**What you will do**
Please copy out every line in the records below that includes the word "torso".

(Collected data entries)
※

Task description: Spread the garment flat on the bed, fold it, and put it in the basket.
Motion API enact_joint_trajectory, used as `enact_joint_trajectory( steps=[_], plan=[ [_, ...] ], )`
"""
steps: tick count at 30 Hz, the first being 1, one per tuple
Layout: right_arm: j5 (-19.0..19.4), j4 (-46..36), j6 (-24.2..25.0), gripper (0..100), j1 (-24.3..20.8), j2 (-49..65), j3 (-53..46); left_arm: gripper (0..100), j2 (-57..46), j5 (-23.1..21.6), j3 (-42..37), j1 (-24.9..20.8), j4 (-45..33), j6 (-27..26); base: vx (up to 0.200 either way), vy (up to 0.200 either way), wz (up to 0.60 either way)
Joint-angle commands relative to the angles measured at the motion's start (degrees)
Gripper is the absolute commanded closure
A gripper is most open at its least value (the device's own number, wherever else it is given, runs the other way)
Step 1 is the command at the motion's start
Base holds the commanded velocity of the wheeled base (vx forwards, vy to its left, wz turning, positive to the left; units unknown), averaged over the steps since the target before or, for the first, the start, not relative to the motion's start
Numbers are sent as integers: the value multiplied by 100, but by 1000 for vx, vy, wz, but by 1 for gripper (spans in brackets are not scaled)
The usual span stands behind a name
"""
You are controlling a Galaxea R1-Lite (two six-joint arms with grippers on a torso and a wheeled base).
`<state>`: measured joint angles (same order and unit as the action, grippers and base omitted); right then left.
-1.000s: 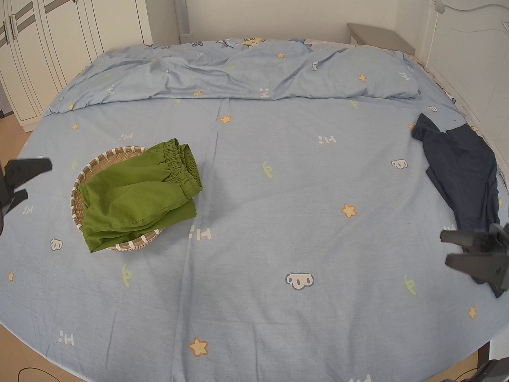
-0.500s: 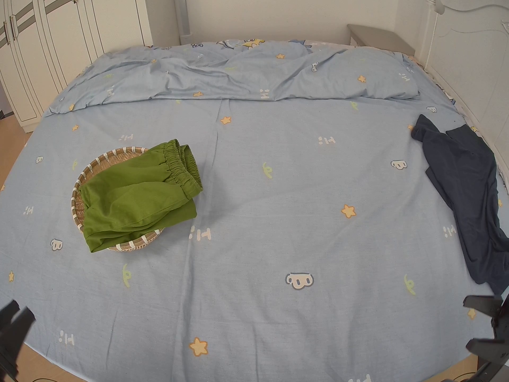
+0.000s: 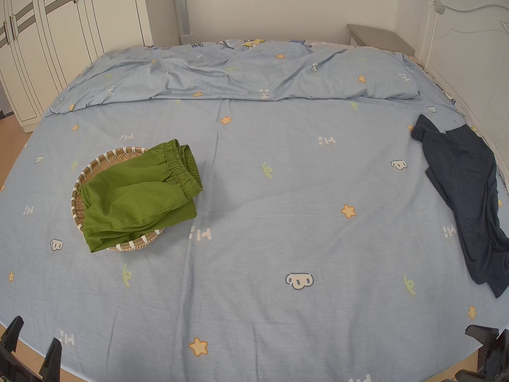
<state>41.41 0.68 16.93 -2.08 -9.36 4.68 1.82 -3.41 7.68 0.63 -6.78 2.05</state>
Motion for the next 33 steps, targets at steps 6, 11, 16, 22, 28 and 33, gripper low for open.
enact_joint_trajectory(
  steps=[6, 11, 16, 22, 28, 33],
  plan=[
    [-2137, -244, -375, 0, 235, 936, -196, 0, -182, 649, -768, -46, 695, -187, 0, 0, 0],
    [-3473, 37, -349, 0, 235, 936, -301, 0, -182, 631, -768, -55, 695, -126, 0, 0, 0],
    [-4387, 292, -630, 0, 235, 936, -459, 0, -182, 631, -768, -55, 695, -126, 0, 0, 0],
    [-5530, 222, -1535, 0, 235, 936, -459, 0, -182, 631, -768, -55, 695, -126, 0, 0, 0],
    [-3930, -165, -1764, 0, 217, 936, -442, 0, -182, 631, -768, -55, 695, -126, 0, 0, 0],
    [-3965, -200, -1772, 0, 217, 919, -433, 0, -182, 631, -768, -55, 695, -126, 0, 0, 0]
  ],
)
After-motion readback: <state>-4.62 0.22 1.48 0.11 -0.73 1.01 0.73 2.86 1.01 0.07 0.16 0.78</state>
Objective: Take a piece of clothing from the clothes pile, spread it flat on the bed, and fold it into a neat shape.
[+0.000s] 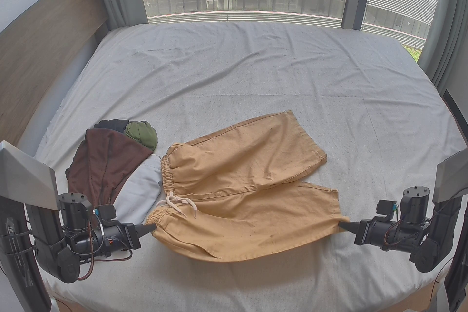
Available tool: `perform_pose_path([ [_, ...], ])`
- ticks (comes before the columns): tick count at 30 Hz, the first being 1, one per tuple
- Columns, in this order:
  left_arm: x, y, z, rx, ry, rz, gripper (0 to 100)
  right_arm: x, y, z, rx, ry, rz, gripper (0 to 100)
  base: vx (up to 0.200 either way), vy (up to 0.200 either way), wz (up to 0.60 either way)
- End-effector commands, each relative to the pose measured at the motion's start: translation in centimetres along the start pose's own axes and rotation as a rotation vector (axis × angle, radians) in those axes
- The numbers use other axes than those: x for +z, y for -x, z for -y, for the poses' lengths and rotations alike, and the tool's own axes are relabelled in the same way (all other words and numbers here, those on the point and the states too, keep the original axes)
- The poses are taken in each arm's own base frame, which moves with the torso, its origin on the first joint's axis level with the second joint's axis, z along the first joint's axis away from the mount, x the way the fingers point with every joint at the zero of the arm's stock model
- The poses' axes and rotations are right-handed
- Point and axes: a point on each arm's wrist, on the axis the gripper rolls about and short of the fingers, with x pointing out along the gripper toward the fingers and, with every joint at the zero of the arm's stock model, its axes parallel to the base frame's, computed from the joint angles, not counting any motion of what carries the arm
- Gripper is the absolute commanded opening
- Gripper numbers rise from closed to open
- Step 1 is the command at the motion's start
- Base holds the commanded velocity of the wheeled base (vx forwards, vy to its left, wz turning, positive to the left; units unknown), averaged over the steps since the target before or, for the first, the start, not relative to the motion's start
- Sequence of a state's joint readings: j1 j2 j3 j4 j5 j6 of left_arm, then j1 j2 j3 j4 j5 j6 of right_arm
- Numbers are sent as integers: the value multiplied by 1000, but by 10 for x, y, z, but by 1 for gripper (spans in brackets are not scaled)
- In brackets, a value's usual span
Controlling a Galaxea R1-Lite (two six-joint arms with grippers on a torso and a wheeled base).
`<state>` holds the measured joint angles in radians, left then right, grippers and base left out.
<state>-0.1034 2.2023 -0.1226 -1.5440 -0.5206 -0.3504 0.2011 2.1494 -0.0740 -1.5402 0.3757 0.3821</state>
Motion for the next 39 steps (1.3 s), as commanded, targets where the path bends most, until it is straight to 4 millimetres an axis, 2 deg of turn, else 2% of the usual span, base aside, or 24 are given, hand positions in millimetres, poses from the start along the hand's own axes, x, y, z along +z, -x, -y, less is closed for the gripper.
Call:
perform_pose_path([
  [1,19,-1,12,-45,-27,80,0,17,-2,-2,19,15,83,0,0,0,0],
  [5,27,-8,13,-48,-19,114,0,31,-11,-1,31,11,143,0,0,0,0],
  [12,30,-10,12,-47,-17,128,0,50,-17,3,41,22,220,0,0,0,0],
  [18,32,-19,8,-41,-23,139,0,64,-24,4,53,38,270,0,0,0,0],
  [24,38,-24,16,-57,-18,165,0,82,-35,7,41,31,273,0,0,0,0],
  [39,51,-30,13,-42,20,227,0,132,-55,2,64,36,336,0,0,0,0],
])
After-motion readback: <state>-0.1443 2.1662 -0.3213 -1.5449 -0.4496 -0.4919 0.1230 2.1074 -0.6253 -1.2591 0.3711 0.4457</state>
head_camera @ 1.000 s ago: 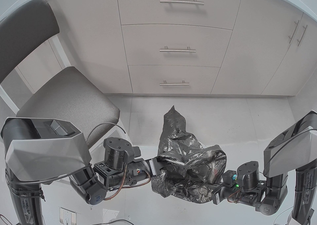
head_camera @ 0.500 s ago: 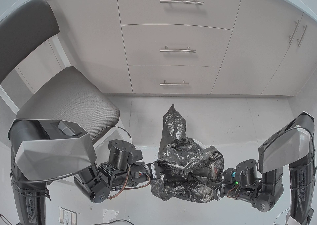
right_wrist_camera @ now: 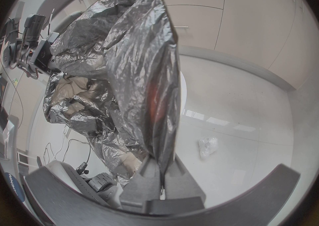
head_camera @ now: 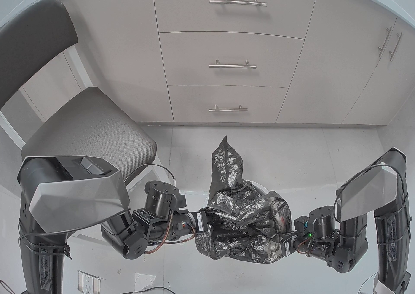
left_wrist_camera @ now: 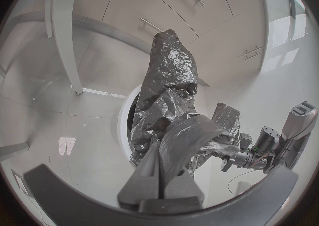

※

**Answer to this problem**
You are controlling a Galaxea R1-Lite (two six-joint arms with grippers on a torso and a wheeled base).
- The poses are taken in each arm's own base frame, which moves with the torso, its origin on the first joint's axis level with the second joint's axis, z along the first joint's axis away from the mount, x the way the fingers point with every joint at the zero of the arm's stock model
Controlling a Galaxea R1-Lite (two six-joint arms with grippers on a torso and a wheeled base).

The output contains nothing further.